Researchers at the George Washington University have developed a miniscule device that could allow public health professionals to immediately diagnose and track COVID-19 infection using cell phones.
GW’s Technology Commercialization Office (TCO) awarded a $50,000 COVID-19 Technology Maturation Grant to the team, led by Mona Zaghloul and Yangyang Zhao of the School of Engineering and Applied Science and Jeanne Jordan of the Milken Institute School of Public Health.
Dr. Zaghloul, a professor of electrical and computer engineering, and Dr. Zhao, her former postdoctoral student, originally developed the device with the National Institute of Standards and Technology to detect and distinguish different species of gas. The device, to which GW holds the patent, is as small as a strand of hair and covered in a thin layer of gold. Once the gold surface binds with other molecules, like those of a gas, the wavelength of light bouncing off the surface changes, creating a different-colored light. Different gasses should therefore cause different shifts in light, which artificial intelligence programs could track and learn from.
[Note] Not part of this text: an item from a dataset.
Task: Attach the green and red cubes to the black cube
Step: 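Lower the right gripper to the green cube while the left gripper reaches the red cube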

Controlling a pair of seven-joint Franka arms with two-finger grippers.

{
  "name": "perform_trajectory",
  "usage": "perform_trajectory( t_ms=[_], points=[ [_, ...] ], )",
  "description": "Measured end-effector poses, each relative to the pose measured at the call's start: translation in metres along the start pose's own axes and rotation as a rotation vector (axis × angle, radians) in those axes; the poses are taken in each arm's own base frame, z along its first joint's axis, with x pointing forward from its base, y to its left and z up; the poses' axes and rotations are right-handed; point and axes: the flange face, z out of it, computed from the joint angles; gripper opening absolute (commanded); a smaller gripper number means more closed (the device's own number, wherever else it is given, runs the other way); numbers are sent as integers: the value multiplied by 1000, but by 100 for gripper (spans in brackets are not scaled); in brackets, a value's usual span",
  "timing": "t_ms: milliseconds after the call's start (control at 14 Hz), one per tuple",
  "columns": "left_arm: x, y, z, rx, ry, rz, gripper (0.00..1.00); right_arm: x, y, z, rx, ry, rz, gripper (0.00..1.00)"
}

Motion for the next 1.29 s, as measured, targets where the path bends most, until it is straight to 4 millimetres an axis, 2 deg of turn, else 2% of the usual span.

Dr. Jordan joined Drs. Zaghloul and Zhao as the pandemic developed and the potential public health applications of their device became clear. She recommended that the sensor be calibrated directly to test viral infection, rather than the antibodies that may be present in a person’s bloodstream after infection.
The device’s surface could be coated with a reagent, or a solution containing proteins that bind specifically to the SARS-CoV-2 virus that causes COVID-19. When an infected person’s sample is applied, the virus would bind to the surface, causing an optical change that could immediately be sensed by phone cameras.
“These are devices that a public health professional could go out with into the field to administer point-of-care testing, either at a walk-up center or directly in the community,” Dr. Jordan said. “They’re extremely rapid—the turnaround time to having test results is within minutes, and you do the testing right there instead of sending your sample to a large commercial laboratory with a massive backlog. That would allow these professionals to say immediately if someone needs to be quarantined, and to get the names of their contacts so they can start contact tracing.”
Dr. Zaghloul said the device would allow communities to build trackable real-time databases of infection. “People can upload information directly to the cloud,” Dr. Zaghloul said.
The grant from the TCO will allow the researchers to purchase a commercially available reagent and samples of the non-infectious inactivated virus. But their path to the marketplace could still be arduous.
First, the team will need to make sure that binding between the reagents applied to the device and the virus actually occurs and is detectable. Then they’ll have to determine how few virus particles can be detected using the device. They also need to determine whether the device binds other common human coronaviruses that causes mild colds in infected individuals, for instance—and if it does, will the change in reflected light be distinguishable from the change that occurs when sensing SARS-CoV-2 binding?
The questions are complicated by the fact that the laboratory team will consist not only of virologists but of engineers and engineering postdoctoral students, all of whom have to be trained to handle deactivated pathogens.
Still, Dr. Zaghloul and her team are excited about the possibilities, particularly as another example of impactful collaboration across the schools of engineering and public health.